La fin d'un parcours initiatique ? Igorrr a visiblement détruit le corps humain dans son intégralité au cours de ces trois premiers morceaux : il souffre du froid, il se vide par le vomi... (oui, c'est très propre ; et encore, il ne s'agit que de Nostril !) Il s'agit désormais de poser de nouvelles bases, ce que l'on va pouvoir constater dans le deuxième partie de l'album. Celle-ci se fait globalement plus calme. La musique se fait presque a-musicale par moments (surtout dans « Very Long Chicken ») ; c'est une sorte de coma. Un moment de pause qui permet à l'auditeur de respirer justement, de revenir à cette fonction essentielle – un moment qui manque légèrement de force paradoxalement. Les chants de Laurent Lunoir et de Laure Le Prunenec (Öxxö Xööx) se font plus présents.
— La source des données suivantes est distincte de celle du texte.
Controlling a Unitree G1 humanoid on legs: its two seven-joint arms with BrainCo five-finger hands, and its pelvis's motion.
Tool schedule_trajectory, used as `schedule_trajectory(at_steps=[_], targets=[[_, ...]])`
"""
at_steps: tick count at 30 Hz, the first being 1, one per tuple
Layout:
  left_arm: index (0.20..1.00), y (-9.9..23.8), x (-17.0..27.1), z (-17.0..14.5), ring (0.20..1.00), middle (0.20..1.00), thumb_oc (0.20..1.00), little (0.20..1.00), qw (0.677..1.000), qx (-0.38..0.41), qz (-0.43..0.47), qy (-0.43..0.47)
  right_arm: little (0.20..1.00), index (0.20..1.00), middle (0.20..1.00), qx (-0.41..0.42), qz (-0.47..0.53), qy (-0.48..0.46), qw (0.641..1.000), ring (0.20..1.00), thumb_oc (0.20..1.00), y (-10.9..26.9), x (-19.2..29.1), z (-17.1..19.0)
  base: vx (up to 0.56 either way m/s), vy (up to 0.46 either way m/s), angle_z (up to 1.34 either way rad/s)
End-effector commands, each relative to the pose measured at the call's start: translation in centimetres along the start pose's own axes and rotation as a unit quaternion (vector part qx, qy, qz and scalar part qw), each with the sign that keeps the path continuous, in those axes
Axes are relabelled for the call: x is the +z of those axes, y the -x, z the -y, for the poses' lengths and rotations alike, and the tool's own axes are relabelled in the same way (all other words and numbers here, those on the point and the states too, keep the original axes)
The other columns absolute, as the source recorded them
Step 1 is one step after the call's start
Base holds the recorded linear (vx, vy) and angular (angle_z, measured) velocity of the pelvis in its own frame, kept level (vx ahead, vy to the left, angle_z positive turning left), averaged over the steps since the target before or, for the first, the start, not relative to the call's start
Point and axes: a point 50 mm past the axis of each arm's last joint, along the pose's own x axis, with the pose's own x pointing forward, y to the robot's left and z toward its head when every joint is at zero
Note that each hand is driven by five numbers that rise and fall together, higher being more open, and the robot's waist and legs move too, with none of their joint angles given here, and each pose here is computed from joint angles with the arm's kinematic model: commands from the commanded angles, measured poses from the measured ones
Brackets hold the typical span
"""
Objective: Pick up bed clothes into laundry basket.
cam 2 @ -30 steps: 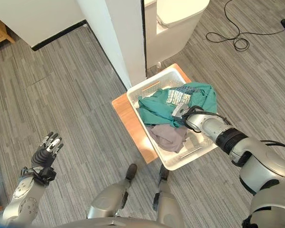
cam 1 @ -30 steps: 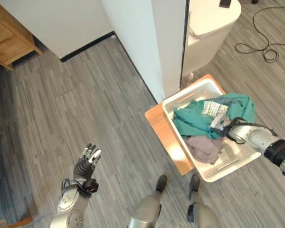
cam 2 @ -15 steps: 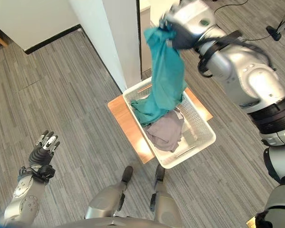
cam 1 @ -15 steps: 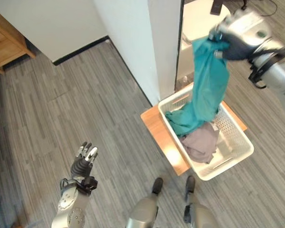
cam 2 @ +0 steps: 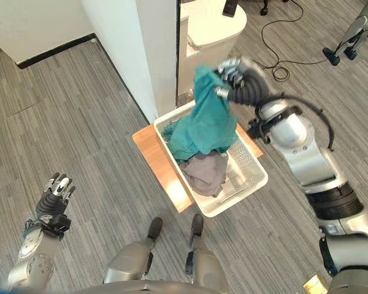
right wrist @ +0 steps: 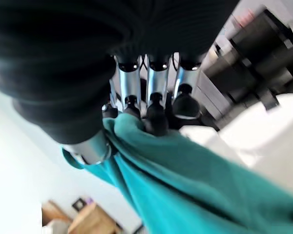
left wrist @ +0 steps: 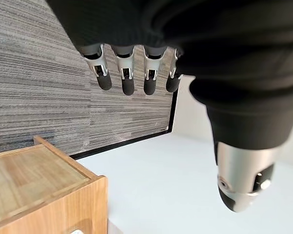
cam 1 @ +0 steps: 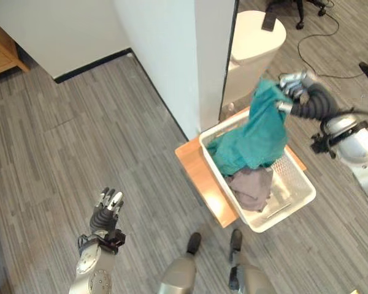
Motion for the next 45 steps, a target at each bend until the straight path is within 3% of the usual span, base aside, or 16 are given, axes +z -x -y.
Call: schedule_trajectory(at_steps=[1,7,10,11,16,22,23,24,28,34,37,38,39,42,45], targets=[[1.000,0.9,0.9,-1.6,1.000,1.000,1.000,1.000,1.000,0.019,0.018,-0.015,0.200,0.200,0.200,0.013,0.024,0.012,1.000,0.200,0.200,-0.7,1.0,1.1,0.00,0.000,0.00],[1.000,1.1,0.8,-1.5,1.000,1.000,1.000,1.000,0.999,0.015,0.014,-0.026,0.200,0.200,0.200,0.083,-0.051,0.030,0.995,0.200,0.200,0.3,-2.1,-2.2,-0.01,0.000,-0.05],[1.000,1.0,1.0,-1.6,1.000,1.000,1.000,1.000,0.999,0.013,0.014,-0.037,0.200,0.200,0.200,0.116,-0.063,0.118,0.984,0.200,0.200,0.2,-2.5,-2.7,0.00,0.000,0.00],[1.000,1.0,0.6,-1.5,1.000,1.000,1.000,1.000,0.999,0.009,0.005,-0.041,0.200,0.200,0.200,0.159,-0.118,0.134,0.971,0.200,0.200,0.3,-5.1,-4.6,0.00,0.000,0.00],[1.000,0.9,0.8,-1.3,1.000,1.000,1.000,1.000,0.999,-0.006,0.004,-0.052,0.200,0.200,0.200,0.233,-0.134,0.246,0.931,0.200,0.200,-0.2,-6.5,-6.1,0.00,0.000,0.00],[1.000,0.8,0.0,-0.9,1.000,1.000,1.000,1.000,0.999,-0.009,-0.011,-0.049,0.200,0.200,0.200,0.303,-0.152,0.293,0.894,0.200,0.200,-0.3,-8.0,-8.8,0.01,0.000,0.01],[1.000,0.8,-0.2,-0.9,1.000,1.000,1.000,1.000,0.999,-0.007,-0.015,-0.049,0.401,0.401,0.401,0.321,-0.163,0.301,0.883,0.401,0.401,-0.1,-8.5,-9.4,0.00,0.000,0.00],[1.000,0.7,-0.2,-0.9,1.000,1.000,1.000,1.000,0.999,-0.007,-0.016,-0.051,1.000,1.000,1.000,0.332,-0.170,0.315,0.873,1.000,1.000,-0.2,-8.8,-9.5,0.00,0.000,0.00],[1.000,0.8,0.1,-1.2,1.000,1.000,1.000,1.000,0.999,-0.001,-0.011,-0.050,1.000,1.000,1.000,0.326,-0.182,0.311,0.874,1.000,1.000,-0.4,-9.0,-9.6,0.00,0.000,0.00],[1.000,0.7,0.1,-1.4,1.000,1.000,1.000,1.000,0.999,0.012,-0.006,-0.044,1.000,1.000,1.000,0.254,-0.168,0.222,0.926,1.000,1.000,-0.7,-7.1,-6.7,0.00,0.000,0.00],[1.000,0.5,0.4,-1.0,1.000,1.000,1.000,1.000,0.999,0.005,0.005,-0.039,1.000,1.000,1.000,0.183,-0.123,0.150,0.964,1.000,1.000,-1.1,-4.6,-3.2,0.02,0.004,0.00],[1.000,0.5,0.6,-0.9,1.000,1.000,1.000,1.000,0.999,0.002,0.009,-0.039,1.000,1.000,1.000,0.160,-0.110,0.111,0.975,1.000,1.000,-0.9,-4.0,-2.2,0.06,-0.021,-0.02],[1.000,0.5,0.9,-0.5,1.000,1.000,1.000,1.000,0.999,-0.008,0.021,-0.023,1.000,1.000,1.000,0.064,-0.067,0.001,0.996,1.000,1.000,0.4,-2.5,1.3,0.07,-0.028,0.04],[1.000,0.6,1.1,-0.2,1.000,1.000,1.000,1.000,0.999,-0.018,0.028,-0.011,1.000,1.000,1.000,0.000,-0.055,-0.089,0.995,1.000,1.000,2.7,-2.9,2.8,0.05,-0.019,-0.11],[1.000,0.9,1.1,-0.2,1.000,1.000,1.000,1.000,0.999,-0.014,0.037,0.005,1.000,1.000,1.000,-0.167,-0.076,-0.183,0.966,1.000,1.000,6.7,-5.6,3.9,0.06,-0.007,-0.14]])
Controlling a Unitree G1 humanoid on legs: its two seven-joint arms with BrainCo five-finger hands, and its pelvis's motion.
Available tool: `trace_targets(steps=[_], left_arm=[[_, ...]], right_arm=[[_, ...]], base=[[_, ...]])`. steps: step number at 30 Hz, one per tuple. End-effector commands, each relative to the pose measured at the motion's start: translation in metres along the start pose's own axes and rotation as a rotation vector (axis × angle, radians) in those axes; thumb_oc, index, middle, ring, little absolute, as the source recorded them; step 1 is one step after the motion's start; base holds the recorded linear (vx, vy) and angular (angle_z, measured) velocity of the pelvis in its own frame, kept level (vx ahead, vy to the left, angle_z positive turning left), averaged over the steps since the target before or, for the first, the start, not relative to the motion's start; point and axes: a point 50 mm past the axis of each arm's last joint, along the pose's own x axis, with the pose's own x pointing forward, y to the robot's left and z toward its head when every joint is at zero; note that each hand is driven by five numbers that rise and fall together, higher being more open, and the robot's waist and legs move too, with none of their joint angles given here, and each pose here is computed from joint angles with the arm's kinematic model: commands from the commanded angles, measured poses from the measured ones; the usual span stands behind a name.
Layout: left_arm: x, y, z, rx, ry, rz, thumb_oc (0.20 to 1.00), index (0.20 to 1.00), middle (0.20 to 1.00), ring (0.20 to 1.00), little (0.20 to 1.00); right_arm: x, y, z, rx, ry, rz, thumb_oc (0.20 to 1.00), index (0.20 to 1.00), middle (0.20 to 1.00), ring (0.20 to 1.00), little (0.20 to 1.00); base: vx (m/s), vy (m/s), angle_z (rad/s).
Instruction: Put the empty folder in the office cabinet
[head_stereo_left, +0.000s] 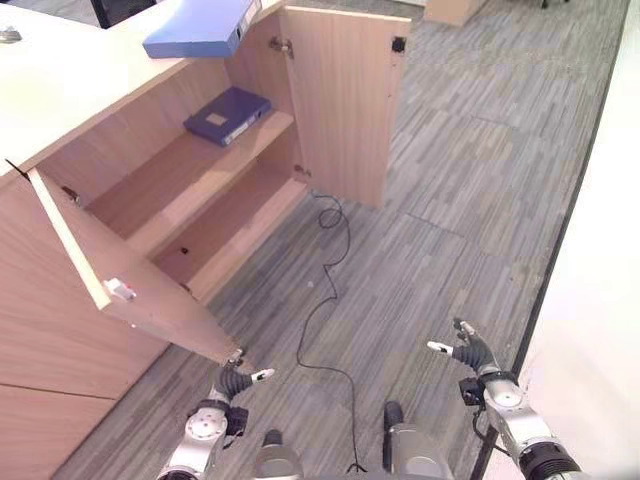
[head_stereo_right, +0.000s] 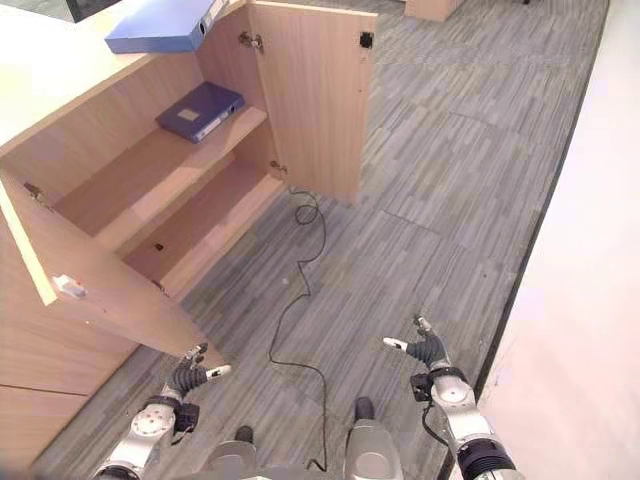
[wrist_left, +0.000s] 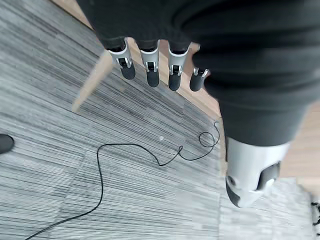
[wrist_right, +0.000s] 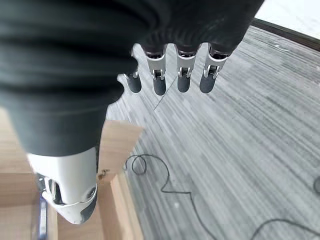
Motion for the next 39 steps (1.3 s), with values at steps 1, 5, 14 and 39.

Malgré tout, l'auditeur est laissé dans l'énigme : la langue est complètement inconnue, nous livrant en terrain étranger et poétique, lyrique.

Puis vient une nouvelle partie, qui commence avec « Cruciform Dashchund », ou Teckel Cruciforme si vous préférez ; bien étrange titre (et encore l'apparition du chien, décidément...). Un retournement de l'arrivée du Messie ? C'est le Teckel qui descend de sa croix pour nous annoncer la bonne parole ! La sacralité revient en force avec la réapparition du violon, dont les envolées provoqueront des frissons chez l'auditeur. Mais on ne quitte pas la peur de l'asphyxie : au début du morceau, la guitare oscille et n'arrive pas à se maintenir dans un bon équilibre ; on balance, on hésite, on se perd. Cette hésitation se poursuit au cours de « Half a Pony » puisque, à la fin, la musique subit un bug inattendu. Le morceau se fait dynamique : Igorrr joue et remixe « Scarlatti », une composition du musicien Horowitz. Le rythme de la musique accélère jusqu'au paroxysme dans « Unpleasant Sonata » : Igorrr s'amuse avec nos sensations, cherchant visiblement à provoquer un agacement, un dégoût chez l'auditeur. Le morceau se fait pratiquement bruitiste, chaotique et les cris de Laurent Lunoir (où trouve-t-il le souffle pour faire tout ça ?) s'enchaînent à un rythme affolant. Cette partie du CD laisse cependant quelques moments de répits pour l'auditeur, notamment avec « Dentist » (notez l'allusion aux dents et donc à l'alimentation) et « Fryzura Konika » aux sonorités plus douces et polaires.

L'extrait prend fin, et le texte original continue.